Wassim Samih Seifeddine
04 Octobre 2022•Mise à jour: 04 Octobre 2022
AA/ Beyrouth
Le Liban a connu, mardi, trois opérations de prise d'assaut dans des banques en moins d'une heure. Elles ont été menées par des déposants réclamant la restitution de leur argent épargné, au vu de la détérioration de la situation économique du pays.
L'association libanaise "Cri des déposants" a annoncé, dans un post Facebook, qu'un des déposants, ali al-Sahli -un militaire à la retraite-, avait pris d'assaut la banque BLC, une succursale de la ville de Chtaura dans la vallée de la Bekaa (est), exigeant la restitution d'environ 25 500 dollars, avant que les forces de sécurité ne l'arrêtent.
L'association a également indiqué que les employés de la société d'électricité (gouvernementale) à Tripoli, au nord du Liban, s'étaient introduits dans une des succursales de First national bank (FNB).
Dans un incident similaire, le troisième du genre en une journée, un déposant a braqué une banque de la ville de Tyr (sud), pour le même motif.
Dans un tweet, l'association a expliqué que le déposant, Ali Hassan Hodroj, détenait une arme à feu et des otages à l'intérieur de la banque, exigeant son dépôt de 44 000 dollars pour pouvoir payer ses dettes.

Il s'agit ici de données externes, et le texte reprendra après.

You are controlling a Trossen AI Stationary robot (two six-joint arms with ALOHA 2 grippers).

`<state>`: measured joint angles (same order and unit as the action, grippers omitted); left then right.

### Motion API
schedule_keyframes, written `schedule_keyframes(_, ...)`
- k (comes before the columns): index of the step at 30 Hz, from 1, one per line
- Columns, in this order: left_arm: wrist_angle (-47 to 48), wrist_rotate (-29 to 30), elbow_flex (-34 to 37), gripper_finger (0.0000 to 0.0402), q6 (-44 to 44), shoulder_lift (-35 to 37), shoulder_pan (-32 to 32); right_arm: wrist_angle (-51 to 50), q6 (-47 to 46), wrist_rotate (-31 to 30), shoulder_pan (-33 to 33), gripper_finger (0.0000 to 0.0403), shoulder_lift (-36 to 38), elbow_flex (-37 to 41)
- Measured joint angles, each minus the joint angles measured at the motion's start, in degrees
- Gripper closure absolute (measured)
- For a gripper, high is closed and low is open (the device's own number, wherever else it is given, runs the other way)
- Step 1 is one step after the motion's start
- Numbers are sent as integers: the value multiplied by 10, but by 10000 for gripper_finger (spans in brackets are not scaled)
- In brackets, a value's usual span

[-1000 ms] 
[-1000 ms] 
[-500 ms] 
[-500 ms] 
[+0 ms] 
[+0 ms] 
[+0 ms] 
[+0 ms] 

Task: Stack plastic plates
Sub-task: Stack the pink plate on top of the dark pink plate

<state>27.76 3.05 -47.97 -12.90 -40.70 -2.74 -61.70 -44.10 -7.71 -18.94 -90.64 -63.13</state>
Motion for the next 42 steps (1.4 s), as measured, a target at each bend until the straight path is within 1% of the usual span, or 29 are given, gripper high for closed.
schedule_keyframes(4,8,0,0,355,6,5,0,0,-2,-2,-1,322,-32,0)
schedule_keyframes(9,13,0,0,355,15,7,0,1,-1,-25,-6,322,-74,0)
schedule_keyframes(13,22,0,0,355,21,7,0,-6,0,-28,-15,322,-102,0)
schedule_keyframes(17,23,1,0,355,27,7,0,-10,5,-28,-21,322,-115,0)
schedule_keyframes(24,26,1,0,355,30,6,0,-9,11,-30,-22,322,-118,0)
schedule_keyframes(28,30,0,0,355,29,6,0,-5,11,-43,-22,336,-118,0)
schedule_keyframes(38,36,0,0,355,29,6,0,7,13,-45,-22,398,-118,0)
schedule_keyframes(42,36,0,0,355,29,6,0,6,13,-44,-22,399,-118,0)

En signe de protestation contre les incursions répétées, les banques ont fermé leurs portes pendant plusieurs jours en septembre dernier et exigé des autorités de leur fournir de la sécurité.
Depuis plus de deux ans et demi, les banques libanaises ont imposé des restrictions sur l'argent des déposants en devises étrangères, en particulier le dollar ainsi que des plafonds sévères sur les retraits d'argent en livres libanaises.
Depuis 2019, les Libanais souffrent d'une grave crise économique sans précédent, ayant entraîné un effondrement record de la valeur de la monnaie locale par rapport au dollar, ainsi qu'une pénurie de carburant et de médicaments, outre l'effondrement de leur pouvoir d'achat.